Definition
The weight of the revenue-producing or mission-related load carried by an aircraft. In light general aviation use, payload is the combined weight of passengers, baggage, and cargo — that is, useful load minus usable fuel.
Plain English
The weight of the people and stuff you’re actually carrying — passengers, bags, and cargo — once fuel is set aside.
Context Anchor
Used during preflight weight and balance calculations when deciding how many people, bags, or cargo the airplane can safely carry.
Derivation
From 'pay' (the part of the load you’re paid to carry, or that justifies the flight) plus 'load.' Originally a shipping and trucking term, it carried over into aviation to distinguish the productive load from the fuel and the airplane itself.
Why Pilots Care
Directly affects whether the aircraft remains within its maximum gross weight and can meet required takeoff and climb performance.
Intuition Check
Payload does not mean every weight in the airplane.
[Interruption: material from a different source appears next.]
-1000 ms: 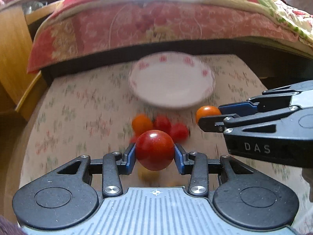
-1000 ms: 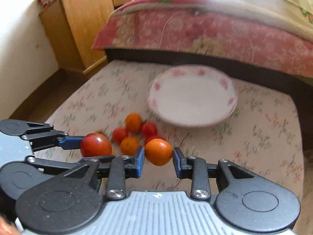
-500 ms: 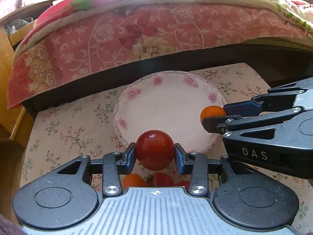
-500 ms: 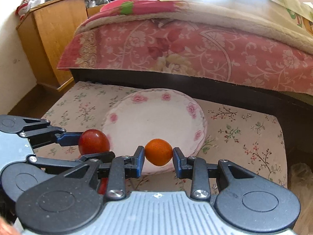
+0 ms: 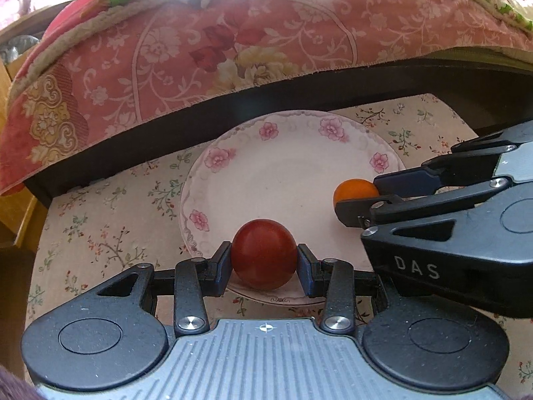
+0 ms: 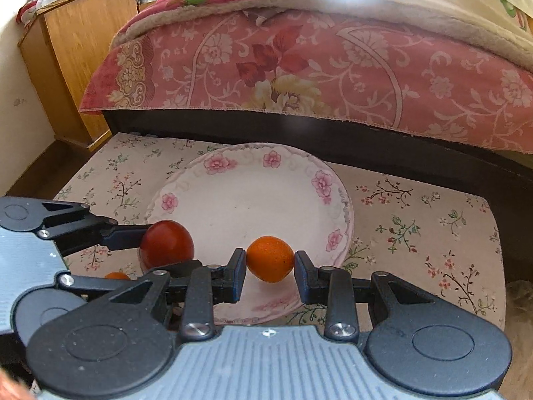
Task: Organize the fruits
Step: 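Carry both fruits over white plate while left tool opens, dropping tomato, then lower small orange into white plate and open right tool, then withdraw both tools from plate back toward remaining fruits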
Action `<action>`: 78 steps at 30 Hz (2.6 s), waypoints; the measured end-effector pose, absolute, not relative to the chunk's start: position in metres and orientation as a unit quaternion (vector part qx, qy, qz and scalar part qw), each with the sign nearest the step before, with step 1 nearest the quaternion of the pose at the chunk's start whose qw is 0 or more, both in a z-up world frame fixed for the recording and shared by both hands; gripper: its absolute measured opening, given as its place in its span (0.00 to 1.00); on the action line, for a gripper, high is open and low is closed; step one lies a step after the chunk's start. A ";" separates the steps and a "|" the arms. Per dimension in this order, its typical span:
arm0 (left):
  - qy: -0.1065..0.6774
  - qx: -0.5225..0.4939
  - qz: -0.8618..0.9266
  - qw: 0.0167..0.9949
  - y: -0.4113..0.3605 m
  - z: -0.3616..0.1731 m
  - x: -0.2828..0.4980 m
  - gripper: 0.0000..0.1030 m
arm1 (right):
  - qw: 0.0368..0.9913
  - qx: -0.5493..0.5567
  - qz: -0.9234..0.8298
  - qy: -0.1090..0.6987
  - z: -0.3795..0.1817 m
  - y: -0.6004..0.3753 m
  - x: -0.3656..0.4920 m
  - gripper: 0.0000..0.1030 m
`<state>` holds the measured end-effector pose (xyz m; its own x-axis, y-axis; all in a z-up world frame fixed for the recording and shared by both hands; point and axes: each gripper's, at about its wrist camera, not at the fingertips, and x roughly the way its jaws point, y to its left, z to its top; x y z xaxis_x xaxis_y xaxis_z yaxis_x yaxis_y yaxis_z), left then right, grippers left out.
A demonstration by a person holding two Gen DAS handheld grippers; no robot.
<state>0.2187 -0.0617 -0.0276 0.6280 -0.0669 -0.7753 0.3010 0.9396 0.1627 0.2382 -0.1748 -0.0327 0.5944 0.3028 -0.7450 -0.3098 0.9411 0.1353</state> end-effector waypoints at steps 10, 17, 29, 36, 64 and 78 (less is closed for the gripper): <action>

In this context, it means the people, baggage, and cargo being carried; fuel and the airplane’s own empty weight are counted separately.
Example Sentence 1
With full tanks, the airplane’s remaining payload was only 380 pounds, so one passenger had to stay behind.
Example Sentence 2
Reducing the payload by leaving behind nonessential cargo allowed the aircraft to meet the required takeoff distance on the short runway.